*Work task*
Nothing but a number is needed: the count of lines below that include "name".

*Records from a data source*
Segment Open

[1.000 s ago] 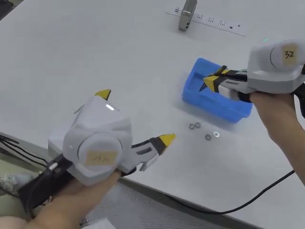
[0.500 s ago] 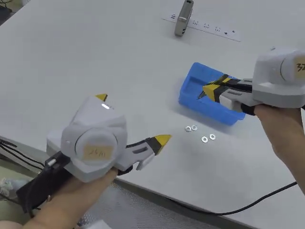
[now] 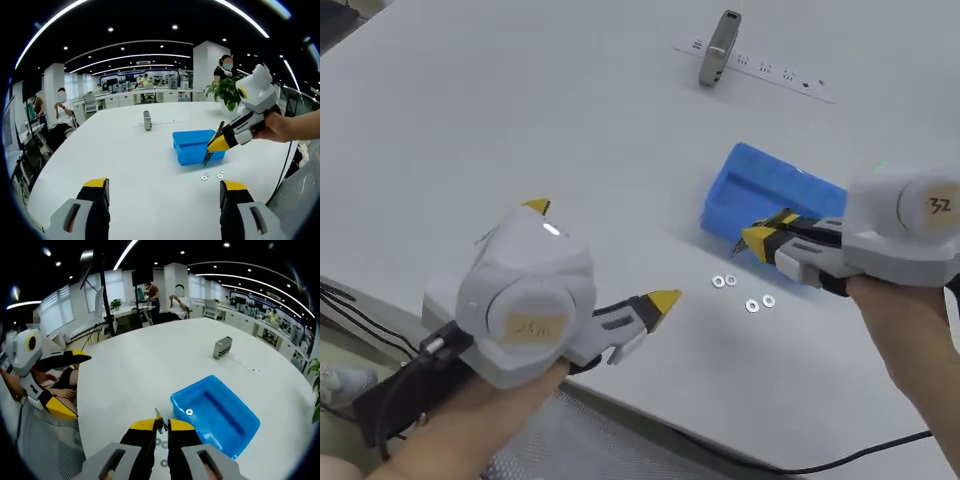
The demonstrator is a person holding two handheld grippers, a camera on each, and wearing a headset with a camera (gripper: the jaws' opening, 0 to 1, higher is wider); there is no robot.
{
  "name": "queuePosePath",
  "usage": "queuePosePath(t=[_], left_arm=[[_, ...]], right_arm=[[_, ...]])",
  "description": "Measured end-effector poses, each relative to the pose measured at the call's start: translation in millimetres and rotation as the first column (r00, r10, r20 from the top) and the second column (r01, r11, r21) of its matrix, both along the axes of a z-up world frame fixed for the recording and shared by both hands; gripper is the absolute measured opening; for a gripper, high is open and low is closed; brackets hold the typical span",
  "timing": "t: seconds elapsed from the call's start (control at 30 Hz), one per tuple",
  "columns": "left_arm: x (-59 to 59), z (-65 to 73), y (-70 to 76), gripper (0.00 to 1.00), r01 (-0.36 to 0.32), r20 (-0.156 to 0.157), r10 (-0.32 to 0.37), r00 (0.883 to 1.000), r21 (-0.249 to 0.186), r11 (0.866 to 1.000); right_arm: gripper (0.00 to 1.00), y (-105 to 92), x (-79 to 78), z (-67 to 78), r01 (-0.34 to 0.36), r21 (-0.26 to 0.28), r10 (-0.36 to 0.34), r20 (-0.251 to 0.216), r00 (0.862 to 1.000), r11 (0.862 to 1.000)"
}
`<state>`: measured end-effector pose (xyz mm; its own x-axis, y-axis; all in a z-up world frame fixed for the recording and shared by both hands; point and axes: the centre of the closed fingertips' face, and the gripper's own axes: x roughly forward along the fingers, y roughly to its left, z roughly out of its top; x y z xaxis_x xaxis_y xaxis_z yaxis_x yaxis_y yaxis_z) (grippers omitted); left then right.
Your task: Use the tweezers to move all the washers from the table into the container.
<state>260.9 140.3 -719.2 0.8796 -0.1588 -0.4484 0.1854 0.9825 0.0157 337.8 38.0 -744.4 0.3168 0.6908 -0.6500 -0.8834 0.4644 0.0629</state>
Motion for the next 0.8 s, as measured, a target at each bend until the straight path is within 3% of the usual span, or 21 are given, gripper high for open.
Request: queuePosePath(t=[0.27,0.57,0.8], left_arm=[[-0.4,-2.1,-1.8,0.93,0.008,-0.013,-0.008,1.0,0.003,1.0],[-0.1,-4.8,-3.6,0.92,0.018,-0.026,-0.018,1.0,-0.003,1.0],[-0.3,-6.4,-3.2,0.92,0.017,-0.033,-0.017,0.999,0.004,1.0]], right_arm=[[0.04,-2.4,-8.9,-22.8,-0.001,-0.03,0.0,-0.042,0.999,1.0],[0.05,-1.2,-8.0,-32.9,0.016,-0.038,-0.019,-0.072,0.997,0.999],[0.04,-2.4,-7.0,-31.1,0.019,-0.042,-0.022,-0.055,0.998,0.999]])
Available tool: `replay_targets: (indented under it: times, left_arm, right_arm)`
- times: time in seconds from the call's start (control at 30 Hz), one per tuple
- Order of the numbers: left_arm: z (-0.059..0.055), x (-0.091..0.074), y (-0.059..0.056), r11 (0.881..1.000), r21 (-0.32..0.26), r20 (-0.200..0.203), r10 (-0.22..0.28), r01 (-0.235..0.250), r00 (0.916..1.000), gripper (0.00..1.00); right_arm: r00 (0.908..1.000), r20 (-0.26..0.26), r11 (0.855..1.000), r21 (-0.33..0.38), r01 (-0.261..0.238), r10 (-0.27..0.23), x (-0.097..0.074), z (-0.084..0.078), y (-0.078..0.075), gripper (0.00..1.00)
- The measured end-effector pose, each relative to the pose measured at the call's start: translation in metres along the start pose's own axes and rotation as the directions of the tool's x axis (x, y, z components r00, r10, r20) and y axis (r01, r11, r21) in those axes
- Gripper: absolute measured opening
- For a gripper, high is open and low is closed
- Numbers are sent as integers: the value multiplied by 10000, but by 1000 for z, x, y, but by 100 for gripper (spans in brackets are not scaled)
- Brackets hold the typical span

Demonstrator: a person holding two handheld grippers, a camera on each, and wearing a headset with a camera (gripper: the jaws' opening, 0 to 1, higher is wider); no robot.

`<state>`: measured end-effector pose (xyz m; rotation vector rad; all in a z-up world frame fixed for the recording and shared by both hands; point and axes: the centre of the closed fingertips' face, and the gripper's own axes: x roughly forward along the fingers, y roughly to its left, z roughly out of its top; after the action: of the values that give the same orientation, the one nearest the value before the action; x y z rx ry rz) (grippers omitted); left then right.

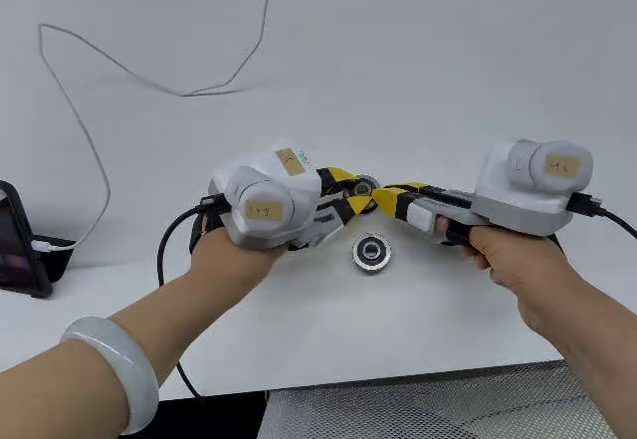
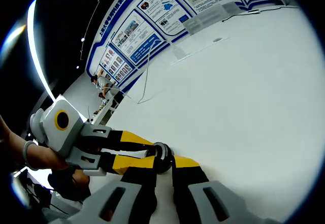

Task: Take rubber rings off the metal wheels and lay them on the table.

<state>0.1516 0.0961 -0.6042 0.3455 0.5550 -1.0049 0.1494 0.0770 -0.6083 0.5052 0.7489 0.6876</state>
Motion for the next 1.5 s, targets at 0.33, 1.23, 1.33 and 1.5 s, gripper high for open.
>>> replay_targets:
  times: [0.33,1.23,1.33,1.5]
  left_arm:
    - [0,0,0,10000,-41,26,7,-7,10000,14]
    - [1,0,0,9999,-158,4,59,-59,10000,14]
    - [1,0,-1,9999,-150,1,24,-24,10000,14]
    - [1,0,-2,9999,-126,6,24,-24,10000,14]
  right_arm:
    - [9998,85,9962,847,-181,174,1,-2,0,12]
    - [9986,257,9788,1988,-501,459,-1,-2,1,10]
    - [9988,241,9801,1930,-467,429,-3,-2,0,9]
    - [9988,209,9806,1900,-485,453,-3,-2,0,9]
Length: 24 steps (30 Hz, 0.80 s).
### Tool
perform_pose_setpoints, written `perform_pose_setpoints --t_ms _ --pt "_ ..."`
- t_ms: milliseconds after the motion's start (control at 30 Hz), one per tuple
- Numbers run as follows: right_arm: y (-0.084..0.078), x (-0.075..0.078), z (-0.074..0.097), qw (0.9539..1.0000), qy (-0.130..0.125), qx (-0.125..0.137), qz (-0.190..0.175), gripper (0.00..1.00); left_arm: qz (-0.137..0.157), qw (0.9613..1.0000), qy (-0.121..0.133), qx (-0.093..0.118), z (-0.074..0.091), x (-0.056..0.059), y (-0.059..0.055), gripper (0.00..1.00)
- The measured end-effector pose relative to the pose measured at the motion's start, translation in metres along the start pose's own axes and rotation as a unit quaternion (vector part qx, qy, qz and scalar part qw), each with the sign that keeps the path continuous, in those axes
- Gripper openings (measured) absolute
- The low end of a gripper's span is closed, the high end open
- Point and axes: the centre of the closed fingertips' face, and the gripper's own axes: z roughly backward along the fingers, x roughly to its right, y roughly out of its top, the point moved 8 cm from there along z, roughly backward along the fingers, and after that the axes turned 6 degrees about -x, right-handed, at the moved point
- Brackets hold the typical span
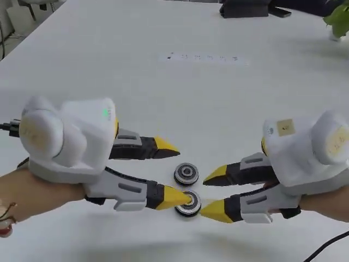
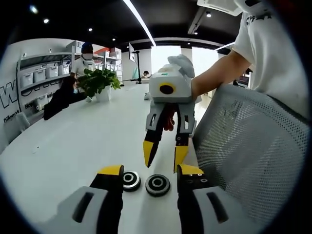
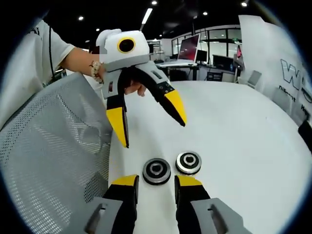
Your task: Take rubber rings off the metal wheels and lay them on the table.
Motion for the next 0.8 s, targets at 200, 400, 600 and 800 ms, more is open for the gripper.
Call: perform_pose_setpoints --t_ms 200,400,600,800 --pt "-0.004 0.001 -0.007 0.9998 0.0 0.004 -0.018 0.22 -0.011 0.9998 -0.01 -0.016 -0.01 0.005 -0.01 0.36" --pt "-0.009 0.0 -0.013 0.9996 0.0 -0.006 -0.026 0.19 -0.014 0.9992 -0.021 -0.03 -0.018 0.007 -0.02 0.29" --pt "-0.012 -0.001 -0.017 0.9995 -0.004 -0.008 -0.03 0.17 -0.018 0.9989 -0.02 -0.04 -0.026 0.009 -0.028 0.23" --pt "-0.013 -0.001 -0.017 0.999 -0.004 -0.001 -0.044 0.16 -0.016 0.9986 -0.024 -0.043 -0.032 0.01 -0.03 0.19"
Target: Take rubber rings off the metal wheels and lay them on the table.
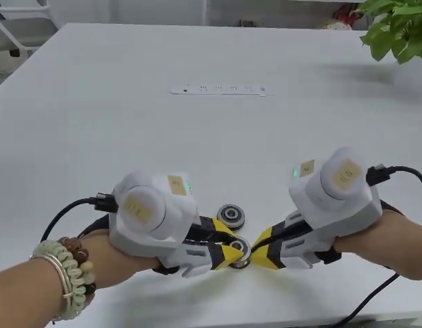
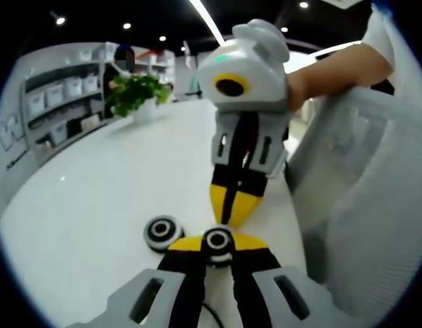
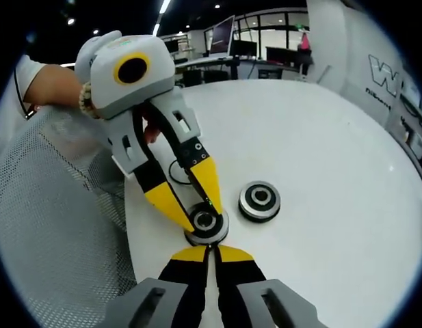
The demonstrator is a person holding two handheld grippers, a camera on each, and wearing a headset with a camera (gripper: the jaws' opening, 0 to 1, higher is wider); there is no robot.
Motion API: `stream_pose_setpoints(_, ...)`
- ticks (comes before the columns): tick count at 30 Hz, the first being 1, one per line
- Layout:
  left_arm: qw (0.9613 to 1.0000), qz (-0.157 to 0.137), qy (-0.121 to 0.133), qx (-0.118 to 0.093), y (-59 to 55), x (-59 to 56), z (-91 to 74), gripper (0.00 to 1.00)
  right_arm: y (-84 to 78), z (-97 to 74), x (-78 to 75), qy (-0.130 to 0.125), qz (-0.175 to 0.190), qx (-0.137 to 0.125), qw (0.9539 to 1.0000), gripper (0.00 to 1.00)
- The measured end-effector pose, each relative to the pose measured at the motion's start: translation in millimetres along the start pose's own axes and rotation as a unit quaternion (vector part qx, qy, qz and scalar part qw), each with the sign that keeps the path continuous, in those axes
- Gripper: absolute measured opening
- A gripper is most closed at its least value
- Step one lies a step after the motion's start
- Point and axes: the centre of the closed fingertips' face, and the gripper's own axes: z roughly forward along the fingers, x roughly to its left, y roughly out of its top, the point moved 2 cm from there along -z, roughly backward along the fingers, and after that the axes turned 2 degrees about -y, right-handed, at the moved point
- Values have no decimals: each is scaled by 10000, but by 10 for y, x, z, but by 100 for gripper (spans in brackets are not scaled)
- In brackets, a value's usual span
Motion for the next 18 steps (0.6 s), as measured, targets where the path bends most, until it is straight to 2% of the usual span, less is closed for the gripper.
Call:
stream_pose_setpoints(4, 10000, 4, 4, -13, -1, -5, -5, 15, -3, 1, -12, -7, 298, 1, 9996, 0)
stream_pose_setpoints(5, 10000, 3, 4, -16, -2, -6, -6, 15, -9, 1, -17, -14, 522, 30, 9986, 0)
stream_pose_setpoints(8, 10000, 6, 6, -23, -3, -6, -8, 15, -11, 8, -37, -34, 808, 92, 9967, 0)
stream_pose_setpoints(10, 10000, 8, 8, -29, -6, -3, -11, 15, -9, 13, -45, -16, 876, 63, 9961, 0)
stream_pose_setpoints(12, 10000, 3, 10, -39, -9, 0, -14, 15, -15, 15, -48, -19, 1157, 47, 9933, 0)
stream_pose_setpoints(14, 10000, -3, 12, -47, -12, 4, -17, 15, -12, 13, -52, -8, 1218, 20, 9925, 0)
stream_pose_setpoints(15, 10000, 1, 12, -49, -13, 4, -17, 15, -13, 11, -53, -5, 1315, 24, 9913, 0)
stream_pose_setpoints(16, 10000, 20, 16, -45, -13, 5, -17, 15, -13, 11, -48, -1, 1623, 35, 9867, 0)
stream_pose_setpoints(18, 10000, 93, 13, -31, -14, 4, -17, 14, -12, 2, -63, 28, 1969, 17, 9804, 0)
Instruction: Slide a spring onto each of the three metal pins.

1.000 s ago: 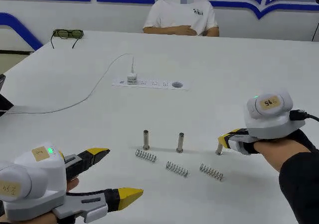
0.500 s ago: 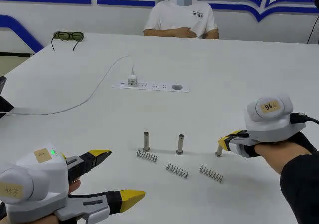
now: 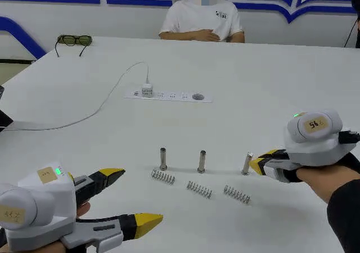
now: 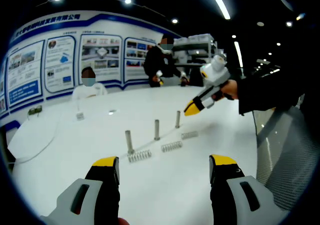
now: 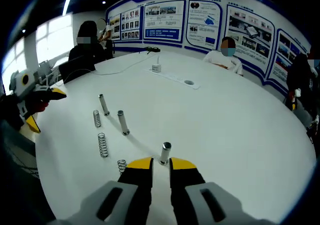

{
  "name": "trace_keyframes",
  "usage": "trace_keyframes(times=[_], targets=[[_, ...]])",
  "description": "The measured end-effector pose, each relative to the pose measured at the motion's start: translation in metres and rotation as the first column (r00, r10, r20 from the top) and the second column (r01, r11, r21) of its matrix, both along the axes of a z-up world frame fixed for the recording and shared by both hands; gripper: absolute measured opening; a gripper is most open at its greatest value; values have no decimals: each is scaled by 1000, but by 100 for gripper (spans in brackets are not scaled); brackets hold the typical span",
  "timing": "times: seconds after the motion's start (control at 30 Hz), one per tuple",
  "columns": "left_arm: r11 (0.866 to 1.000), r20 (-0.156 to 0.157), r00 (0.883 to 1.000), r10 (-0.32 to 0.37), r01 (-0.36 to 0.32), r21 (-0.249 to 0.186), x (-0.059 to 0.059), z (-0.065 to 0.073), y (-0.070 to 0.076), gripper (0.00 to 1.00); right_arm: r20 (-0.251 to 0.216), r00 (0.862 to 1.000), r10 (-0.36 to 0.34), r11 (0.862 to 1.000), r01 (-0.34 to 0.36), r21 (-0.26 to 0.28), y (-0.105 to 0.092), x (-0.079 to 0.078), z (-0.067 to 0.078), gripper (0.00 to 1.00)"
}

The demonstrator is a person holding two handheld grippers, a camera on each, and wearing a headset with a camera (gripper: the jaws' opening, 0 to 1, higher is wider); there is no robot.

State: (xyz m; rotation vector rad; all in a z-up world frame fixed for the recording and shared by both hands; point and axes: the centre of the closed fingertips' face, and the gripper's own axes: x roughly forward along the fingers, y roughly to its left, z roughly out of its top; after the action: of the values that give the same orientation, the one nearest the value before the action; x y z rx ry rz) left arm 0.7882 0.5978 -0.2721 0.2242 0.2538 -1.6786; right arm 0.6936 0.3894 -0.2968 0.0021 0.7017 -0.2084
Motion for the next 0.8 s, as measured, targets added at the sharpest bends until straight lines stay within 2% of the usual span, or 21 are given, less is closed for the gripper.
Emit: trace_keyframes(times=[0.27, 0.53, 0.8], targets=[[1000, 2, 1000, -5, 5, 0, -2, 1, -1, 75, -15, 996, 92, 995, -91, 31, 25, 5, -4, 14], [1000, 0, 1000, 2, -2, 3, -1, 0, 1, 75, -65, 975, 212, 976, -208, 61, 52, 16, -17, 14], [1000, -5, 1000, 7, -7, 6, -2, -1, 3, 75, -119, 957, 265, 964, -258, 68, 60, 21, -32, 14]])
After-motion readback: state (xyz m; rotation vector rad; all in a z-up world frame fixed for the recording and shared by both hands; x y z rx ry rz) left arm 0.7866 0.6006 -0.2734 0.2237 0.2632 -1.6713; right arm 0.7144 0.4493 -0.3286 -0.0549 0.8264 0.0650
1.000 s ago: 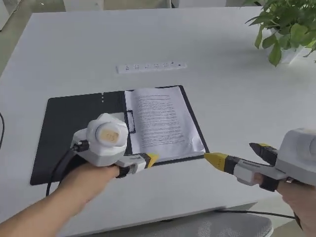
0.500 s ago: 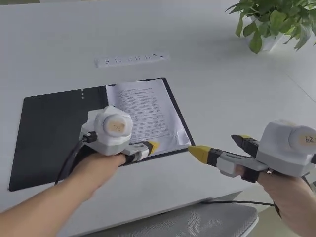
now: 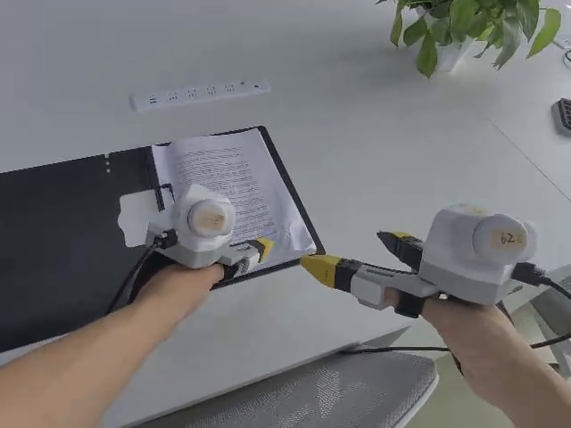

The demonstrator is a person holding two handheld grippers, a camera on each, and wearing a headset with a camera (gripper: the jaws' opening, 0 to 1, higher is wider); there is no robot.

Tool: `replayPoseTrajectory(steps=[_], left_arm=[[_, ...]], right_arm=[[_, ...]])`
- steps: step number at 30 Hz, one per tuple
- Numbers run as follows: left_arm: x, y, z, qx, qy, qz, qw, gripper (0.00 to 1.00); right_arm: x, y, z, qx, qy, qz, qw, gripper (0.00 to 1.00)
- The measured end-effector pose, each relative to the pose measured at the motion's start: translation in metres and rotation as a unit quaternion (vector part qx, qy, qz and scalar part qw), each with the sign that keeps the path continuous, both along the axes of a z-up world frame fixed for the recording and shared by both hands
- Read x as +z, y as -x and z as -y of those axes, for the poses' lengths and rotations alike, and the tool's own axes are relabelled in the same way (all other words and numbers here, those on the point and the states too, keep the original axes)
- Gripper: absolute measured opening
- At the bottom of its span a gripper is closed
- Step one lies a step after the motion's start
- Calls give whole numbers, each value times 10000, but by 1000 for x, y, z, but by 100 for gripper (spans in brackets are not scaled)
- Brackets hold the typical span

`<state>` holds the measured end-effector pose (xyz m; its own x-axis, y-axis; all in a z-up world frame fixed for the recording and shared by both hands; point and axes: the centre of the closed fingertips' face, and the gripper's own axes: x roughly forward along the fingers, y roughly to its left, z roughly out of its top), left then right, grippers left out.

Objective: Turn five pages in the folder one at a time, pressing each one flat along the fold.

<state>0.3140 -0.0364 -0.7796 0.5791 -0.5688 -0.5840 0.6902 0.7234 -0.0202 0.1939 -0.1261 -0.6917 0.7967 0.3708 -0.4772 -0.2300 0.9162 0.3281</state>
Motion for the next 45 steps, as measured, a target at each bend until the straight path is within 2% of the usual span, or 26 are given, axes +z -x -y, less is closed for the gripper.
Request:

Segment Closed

*Answer to this problem*
2